» **TASK TO CARRY OUT**: Print, exactly as they appear in the listing below, the lines from the line with "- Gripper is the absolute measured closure" to the line with "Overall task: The", with both end lines kept.

[[ RECORD EXTRACTS open ]]

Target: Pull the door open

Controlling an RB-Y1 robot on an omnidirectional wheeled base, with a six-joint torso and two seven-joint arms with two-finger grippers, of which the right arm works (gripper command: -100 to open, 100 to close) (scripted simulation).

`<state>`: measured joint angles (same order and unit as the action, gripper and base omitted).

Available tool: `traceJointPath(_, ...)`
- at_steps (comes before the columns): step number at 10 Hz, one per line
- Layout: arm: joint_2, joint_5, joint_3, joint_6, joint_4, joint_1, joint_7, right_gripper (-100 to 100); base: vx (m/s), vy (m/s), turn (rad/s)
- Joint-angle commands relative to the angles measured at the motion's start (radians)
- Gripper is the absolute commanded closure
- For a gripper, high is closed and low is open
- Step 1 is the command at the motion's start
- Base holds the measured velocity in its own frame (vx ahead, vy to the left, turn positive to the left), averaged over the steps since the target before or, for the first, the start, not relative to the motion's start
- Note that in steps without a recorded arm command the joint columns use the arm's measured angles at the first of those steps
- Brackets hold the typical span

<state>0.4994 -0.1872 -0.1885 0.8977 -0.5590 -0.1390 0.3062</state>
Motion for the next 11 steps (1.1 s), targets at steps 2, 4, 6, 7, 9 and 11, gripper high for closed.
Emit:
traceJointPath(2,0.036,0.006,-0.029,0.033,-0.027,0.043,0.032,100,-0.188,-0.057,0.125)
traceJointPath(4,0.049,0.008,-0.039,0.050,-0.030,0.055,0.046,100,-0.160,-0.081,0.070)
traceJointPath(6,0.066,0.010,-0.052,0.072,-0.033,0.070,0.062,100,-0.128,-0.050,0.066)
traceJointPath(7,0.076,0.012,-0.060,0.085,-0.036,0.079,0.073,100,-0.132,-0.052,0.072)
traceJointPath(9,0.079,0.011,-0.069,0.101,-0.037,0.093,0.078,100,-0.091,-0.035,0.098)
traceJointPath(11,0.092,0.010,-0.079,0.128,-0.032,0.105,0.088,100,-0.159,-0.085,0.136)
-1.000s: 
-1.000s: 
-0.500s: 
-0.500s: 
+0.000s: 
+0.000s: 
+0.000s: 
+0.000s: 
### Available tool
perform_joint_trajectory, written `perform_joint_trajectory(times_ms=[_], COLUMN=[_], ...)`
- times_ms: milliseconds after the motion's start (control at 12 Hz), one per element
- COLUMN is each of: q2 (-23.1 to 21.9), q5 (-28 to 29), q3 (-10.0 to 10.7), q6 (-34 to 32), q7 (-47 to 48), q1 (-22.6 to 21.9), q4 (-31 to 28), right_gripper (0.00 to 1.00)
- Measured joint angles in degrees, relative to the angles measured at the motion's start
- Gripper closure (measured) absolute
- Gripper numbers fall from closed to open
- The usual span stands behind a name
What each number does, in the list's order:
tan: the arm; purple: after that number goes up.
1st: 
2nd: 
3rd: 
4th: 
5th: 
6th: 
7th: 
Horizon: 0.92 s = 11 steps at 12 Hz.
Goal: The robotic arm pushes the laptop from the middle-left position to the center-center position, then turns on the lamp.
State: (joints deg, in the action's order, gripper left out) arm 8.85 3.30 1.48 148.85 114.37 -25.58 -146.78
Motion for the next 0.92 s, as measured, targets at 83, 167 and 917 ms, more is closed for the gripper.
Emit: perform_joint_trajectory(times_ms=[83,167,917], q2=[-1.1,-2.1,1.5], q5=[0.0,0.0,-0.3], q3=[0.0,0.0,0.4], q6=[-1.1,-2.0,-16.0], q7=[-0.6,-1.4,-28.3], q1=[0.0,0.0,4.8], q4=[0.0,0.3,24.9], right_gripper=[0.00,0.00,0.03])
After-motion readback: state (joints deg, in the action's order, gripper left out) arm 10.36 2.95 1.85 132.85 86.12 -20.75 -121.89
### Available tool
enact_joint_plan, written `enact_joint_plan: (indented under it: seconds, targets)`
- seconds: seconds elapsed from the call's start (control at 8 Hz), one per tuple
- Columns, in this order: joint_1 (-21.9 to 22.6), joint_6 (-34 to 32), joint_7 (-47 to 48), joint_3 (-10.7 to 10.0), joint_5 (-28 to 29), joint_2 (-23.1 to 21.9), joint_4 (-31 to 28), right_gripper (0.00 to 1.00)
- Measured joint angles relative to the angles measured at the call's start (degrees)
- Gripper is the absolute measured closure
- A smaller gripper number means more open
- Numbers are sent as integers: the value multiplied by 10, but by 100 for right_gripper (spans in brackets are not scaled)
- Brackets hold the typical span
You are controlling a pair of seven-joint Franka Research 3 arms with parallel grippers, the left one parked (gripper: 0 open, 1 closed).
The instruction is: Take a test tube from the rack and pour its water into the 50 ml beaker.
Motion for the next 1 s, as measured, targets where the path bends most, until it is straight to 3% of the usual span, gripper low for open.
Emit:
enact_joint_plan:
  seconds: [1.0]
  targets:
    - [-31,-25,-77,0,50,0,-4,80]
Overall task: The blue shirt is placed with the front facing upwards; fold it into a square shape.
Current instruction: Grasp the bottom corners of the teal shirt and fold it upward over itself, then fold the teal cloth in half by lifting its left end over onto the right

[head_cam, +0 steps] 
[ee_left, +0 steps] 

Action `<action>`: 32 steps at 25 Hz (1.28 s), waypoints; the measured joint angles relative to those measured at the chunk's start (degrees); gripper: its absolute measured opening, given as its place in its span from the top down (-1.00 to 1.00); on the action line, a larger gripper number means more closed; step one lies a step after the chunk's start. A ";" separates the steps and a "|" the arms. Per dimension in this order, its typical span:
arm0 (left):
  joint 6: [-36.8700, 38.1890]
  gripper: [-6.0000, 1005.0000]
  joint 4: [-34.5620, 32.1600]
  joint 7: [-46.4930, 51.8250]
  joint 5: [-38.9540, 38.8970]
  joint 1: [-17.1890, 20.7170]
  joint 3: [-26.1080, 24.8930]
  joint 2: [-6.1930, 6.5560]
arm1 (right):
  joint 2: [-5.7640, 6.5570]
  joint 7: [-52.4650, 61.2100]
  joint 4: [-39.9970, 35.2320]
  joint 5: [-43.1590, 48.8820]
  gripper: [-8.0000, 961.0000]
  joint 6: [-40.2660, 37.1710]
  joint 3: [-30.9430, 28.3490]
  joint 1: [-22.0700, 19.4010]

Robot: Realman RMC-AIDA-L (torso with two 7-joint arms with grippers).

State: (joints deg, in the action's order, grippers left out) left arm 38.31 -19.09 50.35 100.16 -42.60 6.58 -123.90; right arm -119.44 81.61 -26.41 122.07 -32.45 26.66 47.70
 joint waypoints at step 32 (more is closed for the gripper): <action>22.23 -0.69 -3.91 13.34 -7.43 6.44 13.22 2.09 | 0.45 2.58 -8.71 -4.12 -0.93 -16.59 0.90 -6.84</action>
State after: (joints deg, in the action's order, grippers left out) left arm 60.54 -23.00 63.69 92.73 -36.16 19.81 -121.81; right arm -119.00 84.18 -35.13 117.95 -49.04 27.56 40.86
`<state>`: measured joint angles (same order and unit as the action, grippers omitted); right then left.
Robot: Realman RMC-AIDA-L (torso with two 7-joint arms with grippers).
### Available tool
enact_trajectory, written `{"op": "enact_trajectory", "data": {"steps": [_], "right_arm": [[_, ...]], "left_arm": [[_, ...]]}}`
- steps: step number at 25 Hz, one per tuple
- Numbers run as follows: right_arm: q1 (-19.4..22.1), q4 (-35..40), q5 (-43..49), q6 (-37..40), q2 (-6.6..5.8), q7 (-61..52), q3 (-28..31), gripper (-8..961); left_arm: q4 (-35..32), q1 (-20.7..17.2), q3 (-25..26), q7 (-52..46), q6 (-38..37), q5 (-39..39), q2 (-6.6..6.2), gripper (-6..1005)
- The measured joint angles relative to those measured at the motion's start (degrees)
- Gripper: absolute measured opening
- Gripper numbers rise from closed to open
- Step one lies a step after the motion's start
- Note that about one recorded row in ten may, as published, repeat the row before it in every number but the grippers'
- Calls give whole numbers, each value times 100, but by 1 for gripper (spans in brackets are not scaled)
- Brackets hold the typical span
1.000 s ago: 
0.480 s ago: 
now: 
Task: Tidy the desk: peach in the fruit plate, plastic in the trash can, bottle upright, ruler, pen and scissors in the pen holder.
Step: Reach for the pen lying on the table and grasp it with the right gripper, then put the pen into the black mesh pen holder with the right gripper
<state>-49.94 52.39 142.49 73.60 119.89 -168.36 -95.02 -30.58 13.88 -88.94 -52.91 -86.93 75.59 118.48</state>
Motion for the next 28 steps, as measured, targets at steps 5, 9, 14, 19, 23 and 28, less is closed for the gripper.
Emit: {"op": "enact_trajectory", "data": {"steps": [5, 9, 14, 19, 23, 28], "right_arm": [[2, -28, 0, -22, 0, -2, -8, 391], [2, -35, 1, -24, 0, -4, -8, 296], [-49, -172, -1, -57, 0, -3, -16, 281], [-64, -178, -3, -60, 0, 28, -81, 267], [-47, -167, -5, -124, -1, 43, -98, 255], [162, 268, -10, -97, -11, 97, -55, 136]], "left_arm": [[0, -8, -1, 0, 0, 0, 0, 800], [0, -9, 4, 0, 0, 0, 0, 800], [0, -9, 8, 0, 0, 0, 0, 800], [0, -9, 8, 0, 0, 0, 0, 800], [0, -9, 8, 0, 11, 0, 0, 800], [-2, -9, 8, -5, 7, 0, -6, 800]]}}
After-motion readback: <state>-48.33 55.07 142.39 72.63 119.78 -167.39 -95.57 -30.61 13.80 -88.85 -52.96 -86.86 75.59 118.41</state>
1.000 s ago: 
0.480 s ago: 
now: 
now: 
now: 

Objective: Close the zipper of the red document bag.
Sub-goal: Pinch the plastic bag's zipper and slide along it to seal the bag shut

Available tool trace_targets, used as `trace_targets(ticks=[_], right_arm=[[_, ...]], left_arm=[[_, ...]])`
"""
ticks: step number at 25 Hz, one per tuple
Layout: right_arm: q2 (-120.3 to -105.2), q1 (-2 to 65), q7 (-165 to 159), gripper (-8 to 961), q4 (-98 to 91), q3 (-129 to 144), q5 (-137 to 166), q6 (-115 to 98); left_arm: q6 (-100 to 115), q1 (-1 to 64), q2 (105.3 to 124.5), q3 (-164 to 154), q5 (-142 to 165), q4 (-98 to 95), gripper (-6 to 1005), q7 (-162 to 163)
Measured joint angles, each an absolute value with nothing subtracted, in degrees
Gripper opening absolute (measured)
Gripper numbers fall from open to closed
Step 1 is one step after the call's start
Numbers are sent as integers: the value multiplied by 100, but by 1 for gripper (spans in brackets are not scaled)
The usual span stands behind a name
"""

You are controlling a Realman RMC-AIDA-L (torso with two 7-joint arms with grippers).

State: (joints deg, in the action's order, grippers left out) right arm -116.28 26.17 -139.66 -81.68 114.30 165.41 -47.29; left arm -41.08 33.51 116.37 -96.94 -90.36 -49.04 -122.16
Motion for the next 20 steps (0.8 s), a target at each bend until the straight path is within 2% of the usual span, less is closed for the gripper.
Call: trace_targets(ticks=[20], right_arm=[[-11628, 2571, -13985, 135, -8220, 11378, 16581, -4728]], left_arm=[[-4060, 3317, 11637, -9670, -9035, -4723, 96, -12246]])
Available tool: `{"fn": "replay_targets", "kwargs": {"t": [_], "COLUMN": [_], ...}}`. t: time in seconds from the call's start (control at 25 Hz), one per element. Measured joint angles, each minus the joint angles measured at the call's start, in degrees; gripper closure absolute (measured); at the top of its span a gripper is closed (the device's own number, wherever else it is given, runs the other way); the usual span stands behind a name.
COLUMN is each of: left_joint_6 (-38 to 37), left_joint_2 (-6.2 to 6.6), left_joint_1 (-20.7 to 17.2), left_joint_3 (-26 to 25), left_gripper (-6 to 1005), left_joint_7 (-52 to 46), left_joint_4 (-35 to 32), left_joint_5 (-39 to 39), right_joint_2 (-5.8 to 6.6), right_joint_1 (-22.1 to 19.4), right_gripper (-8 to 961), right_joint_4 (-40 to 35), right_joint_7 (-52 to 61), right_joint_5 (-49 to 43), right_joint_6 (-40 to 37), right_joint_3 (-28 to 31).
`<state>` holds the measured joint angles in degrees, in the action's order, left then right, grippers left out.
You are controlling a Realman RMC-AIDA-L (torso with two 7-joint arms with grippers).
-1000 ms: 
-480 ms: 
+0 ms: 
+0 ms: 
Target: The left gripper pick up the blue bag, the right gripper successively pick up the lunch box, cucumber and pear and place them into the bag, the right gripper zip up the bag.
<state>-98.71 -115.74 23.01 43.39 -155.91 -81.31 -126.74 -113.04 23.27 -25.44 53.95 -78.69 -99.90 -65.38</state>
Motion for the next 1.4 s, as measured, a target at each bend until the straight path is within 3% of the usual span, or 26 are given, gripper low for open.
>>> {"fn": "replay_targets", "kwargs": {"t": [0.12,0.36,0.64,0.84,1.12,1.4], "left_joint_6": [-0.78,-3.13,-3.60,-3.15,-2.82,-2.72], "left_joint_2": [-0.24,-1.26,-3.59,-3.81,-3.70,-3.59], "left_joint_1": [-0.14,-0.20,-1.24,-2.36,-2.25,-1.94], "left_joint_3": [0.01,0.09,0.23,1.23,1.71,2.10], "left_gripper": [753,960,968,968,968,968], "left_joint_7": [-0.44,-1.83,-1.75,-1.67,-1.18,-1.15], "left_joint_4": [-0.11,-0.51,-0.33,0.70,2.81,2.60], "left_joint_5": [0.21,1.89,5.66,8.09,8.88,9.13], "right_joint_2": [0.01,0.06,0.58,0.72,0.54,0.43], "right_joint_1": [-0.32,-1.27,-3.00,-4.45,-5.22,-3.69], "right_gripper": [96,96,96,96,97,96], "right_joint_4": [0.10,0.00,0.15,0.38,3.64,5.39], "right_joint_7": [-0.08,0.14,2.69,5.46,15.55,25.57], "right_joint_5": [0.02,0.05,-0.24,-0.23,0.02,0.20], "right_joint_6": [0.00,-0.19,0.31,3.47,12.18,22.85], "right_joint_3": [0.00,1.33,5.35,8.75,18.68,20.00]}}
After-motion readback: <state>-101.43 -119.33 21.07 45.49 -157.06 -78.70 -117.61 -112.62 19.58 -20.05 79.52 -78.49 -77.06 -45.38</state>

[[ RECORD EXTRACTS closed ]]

» **REPLY TO THE TASK**:
- Gripper is the absolute measured closure
- A smaller gripper number means more open
- Numbers are sent as integers: the value multiplied by 10, but by 100 for right_gripper (spans in brackets are not scaled)
- Brackets hold the typical span
You are controlling a pair of seven-joint Franka Research 3 arms with parallel grippers, the left one parked (gripper: 0 open, 1 closed).
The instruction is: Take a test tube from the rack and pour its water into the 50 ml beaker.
Motion for the next 1 s, as measured, targets where the path bends most, until it is straight to 3% of the usual span, gripper low for open.
Emit:
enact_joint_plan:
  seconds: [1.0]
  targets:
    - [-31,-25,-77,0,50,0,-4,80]
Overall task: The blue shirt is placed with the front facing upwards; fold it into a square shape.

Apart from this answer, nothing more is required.